Avec de telles mesures, la France insoumise fait le pari de convaincre les classes laborieuses et populaires que l’écologie ne rime pas avec fermeture d’usines, taxes supplémentaires et injustice, mais plutôt avec création d’emplois non-délocalisables, lutte contre le mal-logement ou la malbouffe.
La planification écologique pour respecter l’Accord de Paris
L’une des propositions-phares du programme – la planification écologique – découle aussi de cette vision écosocialiste. « Il y a d’abord la certitude que le respect des limites planétaires et humaines n’est pas compatible avec le tout-marché », explique Eric Coquerel, député et porte-parole de la France insoumise. Mais cette idée d’un État stratège qui organise la transition secteur par secteur est aussi une réponse à l’urgence actuelle : « On voit bien aujourd’hui qu’il n’y a plus le temps pour les incitations », tranche Martine Billard. Dit autrement, « le capitalisme écologique de bonne volonté, ça n’existe pas », des mots de Jean-Luc Mélenchon (Le Monde). Cette planification passera, en premier lieu, par un fort relèvement des ambitions climatiques afin de mettre la France en ligne avec l’objectif de l’Accord de Paris de limiter le réchauffement climatique à +1,5 °C. La baisse visée des émissions passera à 65% pour 2030 (au lieu de 40% actuellement) par rapport à 1990. Le lancement d’un plan massif de 200 milliards d’euros d’investissements « écologiquement et socialement utiles » est également prévu.
Parallèlement, la France insoumise propose d’inscrire une « règle verte » dans la constitution, selon laquelle on ne prélève pas davantage à la nature que ce qu’elle est en état de reconstituer. « Cela entraînera une bifurcation générale de l’appareil législatif. Et l’État pourra aussi être attaqué juridiquement puisque cette règle verte deviendra opposable », explique Martine Billard. Voilà qui ravira les avocat·es de l’Affaire du siècle. Enfin, il est proposé de collectiviser les biens communs essentiels comme l’eau, l’air ou la forêt afin de les soustraire aux logiques marchandes et de faciliter leur protection ainsi que celle de la biodiversité. De même les entreprises-clés du transport (SNCF) ou de l’énergie (EDF, Engie) seraient (re)nationalisées pour faciliter leur transition.
Les chapitres sectoriels du programme sont également très fournis.
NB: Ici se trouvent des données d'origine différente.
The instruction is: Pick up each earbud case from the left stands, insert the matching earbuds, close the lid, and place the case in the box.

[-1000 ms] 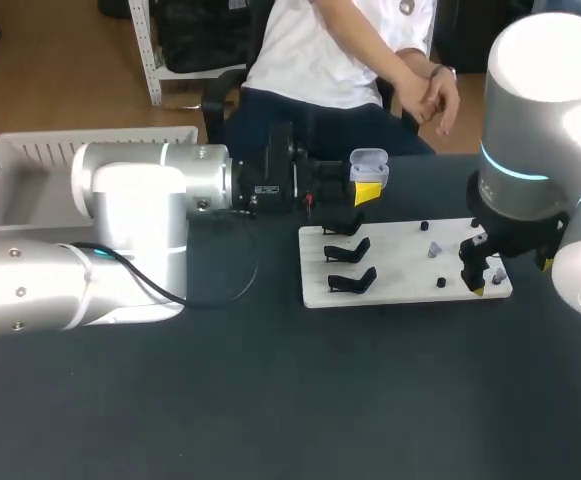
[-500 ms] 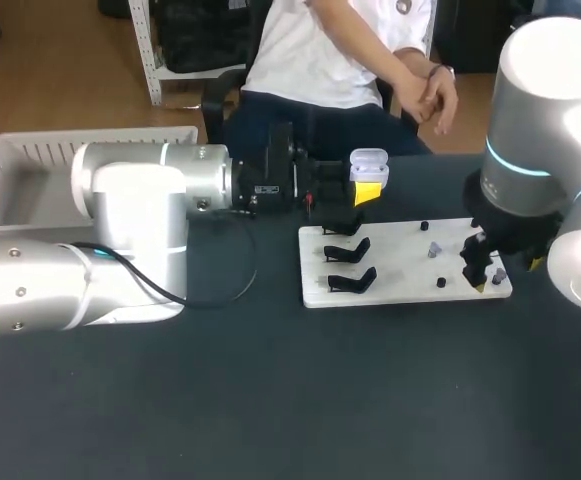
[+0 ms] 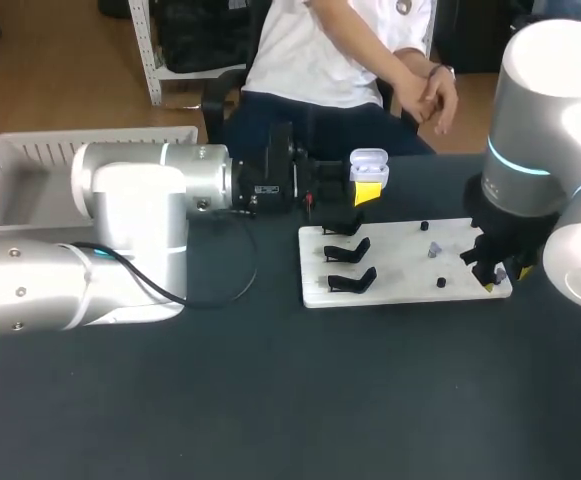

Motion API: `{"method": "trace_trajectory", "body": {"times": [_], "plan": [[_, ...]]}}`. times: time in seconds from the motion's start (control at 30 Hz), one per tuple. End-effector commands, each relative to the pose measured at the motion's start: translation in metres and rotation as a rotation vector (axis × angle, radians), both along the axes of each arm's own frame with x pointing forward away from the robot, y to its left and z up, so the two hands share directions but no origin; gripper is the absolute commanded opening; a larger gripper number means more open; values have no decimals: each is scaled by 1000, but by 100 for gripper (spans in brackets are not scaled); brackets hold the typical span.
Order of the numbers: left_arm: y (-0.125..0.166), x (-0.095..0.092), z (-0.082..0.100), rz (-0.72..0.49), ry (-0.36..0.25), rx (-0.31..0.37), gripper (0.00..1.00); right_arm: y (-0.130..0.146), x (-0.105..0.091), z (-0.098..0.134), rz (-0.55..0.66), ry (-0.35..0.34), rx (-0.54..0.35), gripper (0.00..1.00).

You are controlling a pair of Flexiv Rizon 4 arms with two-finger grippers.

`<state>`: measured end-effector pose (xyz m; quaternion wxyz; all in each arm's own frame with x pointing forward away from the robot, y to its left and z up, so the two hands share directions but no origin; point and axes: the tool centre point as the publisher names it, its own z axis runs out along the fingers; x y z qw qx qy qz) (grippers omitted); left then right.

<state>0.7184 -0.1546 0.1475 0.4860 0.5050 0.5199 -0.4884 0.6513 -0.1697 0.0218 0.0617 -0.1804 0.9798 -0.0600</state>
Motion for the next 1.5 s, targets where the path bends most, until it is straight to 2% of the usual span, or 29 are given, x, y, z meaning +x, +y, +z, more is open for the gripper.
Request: {"method": "trace_trajectory", "body": {"times": [0.03, 0.2, 0.63, 0.83, 1.1, 1.17, 1.33, 1.5], "plan": [[-1, 2, 0, -3, 1, 2, 0, -1, -3, 0, -7, -4, 0, 47], [-1, 2, 0, -3, 1, 2, 0, -1, -3, 0, -17, -6, 4, 45], [-1, 2, 0, -3, 1, 2, 0, -2, -1, 1, -28, -13, 10, 29], [-1, 2, 0, -3, 1, 2, 0, 0, 0, -1, -26, -9, 12, 26], [-1, 2, 0, -3, 1, 2, 0, 3, 1, -1, -22, -4, 9, 0], [-1, 2, 0, -3, 1, 2, 0, 3, 1, 0, -21, -2, 6, 0], [-1, 2, 0, -3, 1, 2, 0, 4, -1, 11, -39, 1, -11, 0], [-1, 2, 0, -3, 1, 2, 0, 11, -7, 39, -94, 18, 12, 0]]}}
En particulier ceux sur l’énergie et l’agriculture. La France insoumise souhaite notamment se passer des énergies fossiles, mais aussi du nucléaire, à horizon 2045. Pour y parvenir, Jean-Luc Mélenchon a déjà indiqué qu’il se soumettrait à l’expertise des ingénieur·es de l’association négaWatt, dont Vert a décrypté le dernier scénario 100% renouvelable vers la neutralité carbone. Côté agriculture, le programme prévoit rien de moins qu’une « révolution agricole » avec la création de 300 000 emplois dans le secteur, l’interdiction des fermes-usines, des pesticides et des OGM. La lutte contre les maltraitances animales y est également abondamment traitée.
En 2017, le programme de la France insoumise avait emporté la préférence de 20 associations écologistes (dont Greenpeace, Bloom ou L214) et de justice sociale (Oxfam, Secours catholique, Amnesty international) devant celui défendu par Benoît Hamon et Yannick Jadot (voir leur comparatif ici). A quelques semaines des élections, Jean-Luc Mélenchon continue d’ailleurs de rallier des personnalités issus des mouvements écologistes et sociaux, comme Aurélie Trouvé, ancienne porte-parole d’Attac, l’essayiste Aymeric Caron ou encore Claire Lejeune, ex-dirigeante des jeunes écologistes.